The Philips Integris Allura 9 system with FD Option is intended for use in cardiac x-ray imaging applications, including diagnostic, interventional procedures (such as PTCA, stent placing, atherectomies) pacemaker implantations, and electrophysiology.

The Philips Integris Allura 9 system with FD Option is an angiographic x-ray system with a solid state x-ray imaging device for cardiovascular diagnostic and interventional procedures. The monoplane system can be configured as either a floor or ceiling suspended G-arm frontal stand. The x-ray detector is comprised of amorphous silicon with a cesium iodide scintillator. The system supports generating and recording x-ray diagnostic images using fluoroscopic and fluorographic techniques. X-ray images are detected with a flat dynamic x-ray detector (FD) and are recorded on digital storage medium. The system offers the functionality to review and analyze the images. Digital images with corresponding patient and examination data may be archived on film (video or laser hardcopy) or on digital storage media.

This Philips Medical Systems 510(k) summary (K020055) describes the PHILIPS Integris Allura 9 system with FD Option, an angiographic x-ray system. The document focuses on regulatory submission and substantial equivalence to predicate devices rather than detailed performance studies with acceptance criteria. As such, information on specific acceptance criteria and detailed study results is not provided in the given text.

However, based on the provided text, we can infer some general information about safety and effectiveness, which would typically be supported by testing and data:

1. Table of Acceptance Criteria and Reported Device Performance:

The document does not provide a table of quantitative acceptance criteria or specific reported device performance metrics (e.g., spatial resolution, contrast-to-noise ratio, dose reduction, or clinical accuracy). Instead, it states that the device:

• "will comply with the applicable requirements of 21 CFR, Subchapter J - Radiological Health, parts 1020.30, .31, and .32."
• "will comply with applicable requirements of the Underwriters Laboratories Standard for Safety, X-ray Equipment (UL 187 and UL 2601) and be classified by Underwriters Laboratories."
• "will also comply with the ACR/NEMA DICOM digital imaging communication standard."

These are regulatory and interoperability compliance statements rather than performance metrics with specific acceptance criteria.

2. Sample Size Used for the Test Set and Data Provenance:

The document does not describe a clinical study with a "test set" and therefore does not provide information on sample size or data provenance (e.g., country of origin, retrospective/prospective). The submission relies on demonstrating substantial equivalence to predicate devices.

3. Number of Experts Used to Establish Ground Truth for the Test Set and Qualifications:

Since no specific clinical performance study with a test set is described, there is no information about expert involvement in establishing ground truth.

4. Adjudication Method:

No adjudication method is mentioned as there is no specific clinical performance study described.

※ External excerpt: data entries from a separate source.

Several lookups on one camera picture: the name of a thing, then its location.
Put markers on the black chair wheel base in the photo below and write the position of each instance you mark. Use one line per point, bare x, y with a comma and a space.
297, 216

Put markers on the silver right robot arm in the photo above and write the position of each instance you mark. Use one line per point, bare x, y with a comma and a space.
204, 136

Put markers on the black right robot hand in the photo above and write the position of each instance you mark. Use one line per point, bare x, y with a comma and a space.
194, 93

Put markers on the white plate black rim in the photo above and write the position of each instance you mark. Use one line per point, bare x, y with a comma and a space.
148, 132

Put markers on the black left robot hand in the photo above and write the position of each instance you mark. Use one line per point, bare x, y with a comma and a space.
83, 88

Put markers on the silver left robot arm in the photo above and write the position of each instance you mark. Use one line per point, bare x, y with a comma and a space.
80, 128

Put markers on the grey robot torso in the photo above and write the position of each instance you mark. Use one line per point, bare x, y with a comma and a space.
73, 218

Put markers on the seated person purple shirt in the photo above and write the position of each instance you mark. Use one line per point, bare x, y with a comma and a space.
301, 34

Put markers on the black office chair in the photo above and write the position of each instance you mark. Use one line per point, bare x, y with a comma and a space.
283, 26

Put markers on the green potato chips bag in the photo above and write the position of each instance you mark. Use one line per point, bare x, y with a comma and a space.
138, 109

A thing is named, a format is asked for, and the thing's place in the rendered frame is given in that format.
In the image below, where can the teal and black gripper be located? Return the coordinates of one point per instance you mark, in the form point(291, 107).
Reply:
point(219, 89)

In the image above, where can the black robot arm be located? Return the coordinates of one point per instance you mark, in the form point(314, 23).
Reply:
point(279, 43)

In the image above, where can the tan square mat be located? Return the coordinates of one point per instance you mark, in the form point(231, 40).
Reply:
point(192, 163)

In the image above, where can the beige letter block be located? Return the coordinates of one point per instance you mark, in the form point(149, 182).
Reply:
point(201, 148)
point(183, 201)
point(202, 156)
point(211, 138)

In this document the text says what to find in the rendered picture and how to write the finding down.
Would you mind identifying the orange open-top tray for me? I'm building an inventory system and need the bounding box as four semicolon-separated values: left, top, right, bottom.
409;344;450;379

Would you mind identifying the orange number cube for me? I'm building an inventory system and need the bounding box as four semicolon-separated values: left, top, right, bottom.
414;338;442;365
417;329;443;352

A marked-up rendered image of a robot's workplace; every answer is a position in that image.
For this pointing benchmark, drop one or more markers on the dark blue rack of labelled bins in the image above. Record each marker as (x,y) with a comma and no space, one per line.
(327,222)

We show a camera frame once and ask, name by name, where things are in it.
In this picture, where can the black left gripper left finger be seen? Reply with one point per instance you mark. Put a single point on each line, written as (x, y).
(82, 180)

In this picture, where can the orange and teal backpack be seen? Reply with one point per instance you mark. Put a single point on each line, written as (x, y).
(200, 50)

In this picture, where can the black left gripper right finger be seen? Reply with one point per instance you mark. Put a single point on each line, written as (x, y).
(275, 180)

5. Multi-Reader Multi-Case (MRMC) Comparative Effectiveness Study:

A multi-reader multi-case (MRMC) comparative effectiveness study comparing human readers with and without AI assistance is not described in this document. The device itself is an angiographic x-ray system, not an AI-powered diagnostic tool in the sense of computer-aided detection (CADx) or diagnosis (CADx) that would typically involve a human-AI comparison study.

6. Standalone (Algorithm Only) Performance Study:

A standalone performance study for an algorithm is not applicable or described, as this device is a complete x-ray imaging system, not a software algorithm for diagnostic interpretation in isolation.

7. Type of Ground Truth Used:

As no specific clinical performance study is described, no information on the type of ground truth (e.g., expert consensus, pathology, outcomes data) is provided.

8. Sample Size for the Training Set:

The device is a hardware imaging system, not a machine learning algorithm that requires a "training set." Therefore, this information is not applicable and not provided.

9. How the Ground Truth for the Training Set Was Established:

This information is not applicable for the reasons stated above.

Summary of what the document does provide:

• Predicate Devices: Philips Integris H5000 system (K984545) and GE Medical Systems' solid state digital detector (K993037).
• Substantial Equivalence Argument: The Philips Integris Allura 9 system with FD Option does not introduce any new indications for use or new potential hazards compared to the predicate devices.
• Compliance with Standards: The device is stated to comply with relevant sections of 21 CFR Subchapter J (Radiological Health), UL Standards (UL 187 and UL 2601), and ACR/NEMA DICOM standard.
• Indications for Use: Cardiac x-ray imaging applications, including diagnostic, interventional procedures (such as PTCA, stent placing, atherectomies), pacemaker implantations, and electrophysiology (EP).